Kévin Mbala

Personal information
- Full name: Kévin Zintoni Mbala
- Date of birth: 17 January 2001 (age 25)
- Place of birth: Villeneuve-Saint-Georges, France
- Height: 1.90 m (6 ft 3 in)
- Position: Forward

Team information
- Current team: CSM Olimpia Satu Mare
- Number: 9

Youth career
- 2010–2012: Villeneuvois
- 2012–2014: Maccabi Paris
- 2014: Villejuif
- 2014–2015: Maccabi Paris
- 2015: Paris Valenton
- 2015–2017: Créteil
- 2017–2020: Caen

Senior career*
- Years: Team / Apps / (Gls)
- 2019–2020: Caen B / 10 / (0)
- 2021–2022: Caen / 4 / (0)
- 2021–2022: → Bastia-Borgo (loan) / 22 / (1)
- 2022–2023: Paris FC / 6 / (0)
- 2022–2023: Paris FC B / 16 / (11)
- 2023–2025: Versailles / 18 / (0)
- 2025: Andrézieux / 11 / (0)
- 2026–: CSM Olimpia Satu Mare / 4 / (2)

International career
- 2017: France U17 / 1 / (0)

= Kévin Mbala =

French footballer (born 2001)

Kévin Zintoni Mbala (born 17 January 2001) is a French professional footballer who plays as a forward for Liga III club CSM Olimpia Satu Mare.

==Club career==
Mbala made his professional debut with Caen in a 1–1 Ligue 2 tie with Dunkerque on 20 April 2021.

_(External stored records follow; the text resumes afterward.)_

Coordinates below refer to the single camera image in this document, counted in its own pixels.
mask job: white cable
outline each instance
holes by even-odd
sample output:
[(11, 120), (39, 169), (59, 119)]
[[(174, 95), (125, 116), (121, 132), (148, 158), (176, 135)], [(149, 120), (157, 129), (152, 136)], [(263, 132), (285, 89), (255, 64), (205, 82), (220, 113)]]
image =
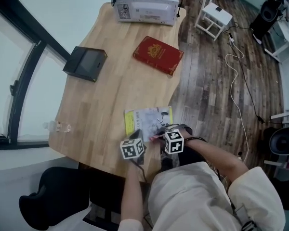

On 24 June 2021, Mbala signed his first professional contract with Caen, a deal lasting until 2022. He was subsequently loaned to Championnat National side Bastia-Borgo until the end of the season.

==International career==
Mbala represented the France U17s in a 4–0 friendly loss to the Iran U17s on 28 September 2017.

== Personal life ==
Born in France, Mbala is of DR Congolese descent.